Please write out exactly, and only, the lines from the first in the material below to the line containing "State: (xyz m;", both included.

### [PROVIDED MATERIAL]
= Beginning of Section =

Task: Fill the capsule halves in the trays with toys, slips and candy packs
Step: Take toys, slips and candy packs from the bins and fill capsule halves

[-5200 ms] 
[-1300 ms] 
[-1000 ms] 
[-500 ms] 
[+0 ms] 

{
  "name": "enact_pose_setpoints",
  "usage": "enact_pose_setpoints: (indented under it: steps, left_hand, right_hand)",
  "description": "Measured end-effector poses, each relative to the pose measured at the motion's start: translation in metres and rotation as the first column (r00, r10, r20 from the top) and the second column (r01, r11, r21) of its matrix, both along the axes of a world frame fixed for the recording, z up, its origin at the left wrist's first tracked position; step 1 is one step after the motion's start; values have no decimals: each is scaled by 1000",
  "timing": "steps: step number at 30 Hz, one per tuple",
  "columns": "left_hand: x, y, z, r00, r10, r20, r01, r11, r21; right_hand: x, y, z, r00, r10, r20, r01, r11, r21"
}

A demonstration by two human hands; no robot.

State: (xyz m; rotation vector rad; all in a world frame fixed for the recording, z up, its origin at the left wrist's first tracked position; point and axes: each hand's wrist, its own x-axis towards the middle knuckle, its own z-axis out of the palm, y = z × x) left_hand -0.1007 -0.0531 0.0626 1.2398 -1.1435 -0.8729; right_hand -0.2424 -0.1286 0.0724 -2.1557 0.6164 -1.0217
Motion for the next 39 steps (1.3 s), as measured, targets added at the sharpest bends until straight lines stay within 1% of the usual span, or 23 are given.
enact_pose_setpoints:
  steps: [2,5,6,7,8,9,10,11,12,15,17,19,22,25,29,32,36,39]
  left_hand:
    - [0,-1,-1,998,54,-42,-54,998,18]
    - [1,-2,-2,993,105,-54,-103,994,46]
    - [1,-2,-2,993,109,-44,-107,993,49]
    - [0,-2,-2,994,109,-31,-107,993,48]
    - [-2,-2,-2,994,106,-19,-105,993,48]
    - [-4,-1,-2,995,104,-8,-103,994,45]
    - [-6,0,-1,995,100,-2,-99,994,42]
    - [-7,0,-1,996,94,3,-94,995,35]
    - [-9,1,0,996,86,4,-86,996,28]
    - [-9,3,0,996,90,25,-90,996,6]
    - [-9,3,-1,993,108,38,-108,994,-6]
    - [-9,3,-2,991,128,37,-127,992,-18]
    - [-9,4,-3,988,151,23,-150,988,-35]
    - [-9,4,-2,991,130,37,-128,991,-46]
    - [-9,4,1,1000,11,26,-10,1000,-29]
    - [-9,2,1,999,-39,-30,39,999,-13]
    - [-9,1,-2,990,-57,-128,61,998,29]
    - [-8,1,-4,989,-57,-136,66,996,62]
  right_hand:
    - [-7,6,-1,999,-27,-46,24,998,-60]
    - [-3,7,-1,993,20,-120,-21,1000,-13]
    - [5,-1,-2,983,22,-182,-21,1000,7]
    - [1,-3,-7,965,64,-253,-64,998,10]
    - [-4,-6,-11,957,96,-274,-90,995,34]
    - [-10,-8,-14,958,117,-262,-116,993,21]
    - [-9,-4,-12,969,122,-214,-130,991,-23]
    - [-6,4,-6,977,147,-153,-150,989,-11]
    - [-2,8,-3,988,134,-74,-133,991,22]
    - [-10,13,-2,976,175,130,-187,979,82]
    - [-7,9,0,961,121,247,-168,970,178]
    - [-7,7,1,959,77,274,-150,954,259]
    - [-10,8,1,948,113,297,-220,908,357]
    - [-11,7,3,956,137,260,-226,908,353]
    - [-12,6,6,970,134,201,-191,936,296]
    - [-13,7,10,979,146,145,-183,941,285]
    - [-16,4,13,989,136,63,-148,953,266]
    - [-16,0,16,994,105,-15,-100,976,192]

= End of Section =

### [TASK ANSWER]
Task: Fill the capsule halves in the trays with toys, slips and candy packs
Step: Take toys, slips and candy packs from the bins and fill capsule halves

[-5200 ms] 
[-1300 ms] 
[-1000 ms] 
[-500 ms] 
[+0 ms] 

{
  "name": "enact_pose_setpoints",
  "usage": "enact_pose_setpoints: (indented under it: steps, left_hand, right_hand)",
  "description": "Measured end-effector poses, each relative to the pose measured at the motion's start: translation in metres and rotation as the first column (r00, r10, r20 from the top) and the second column (r01, r11, r21) of its matrix, both along the axes of a world frame fixed for the recording, z up, its origin at the left wrist's first tracked position; step 1 is one step after the motion's start; values have no decimals: each is scaled by 1000",
  "timing": "steps: step number at 30 Hz, one per tuple",
  "columns": "left_hand: x, y, z, r00, r10, r20, r01, r11, r21; right_hand: x, y, z, r00, r10, r20, r01, r11, r21"
}

A demonstration by two human hands; no robot.

State: (xyz m; rotation vector rad; all in a world frame fixed for the recording, z up, its origin at the left wrist's first tracked position; point and axes: each hand's wrist, its own x-axis towards the middle knuckle, its own z-axis out of the palm, y = z × x) left_hand -0.1007 -0.0531 0.0626 1.2398 -1.1435 -0.8729; right_hand -0.2424 -0.1286 0.0724 -2.1557 0.6164 -1.0217

This exercise is now fully answered.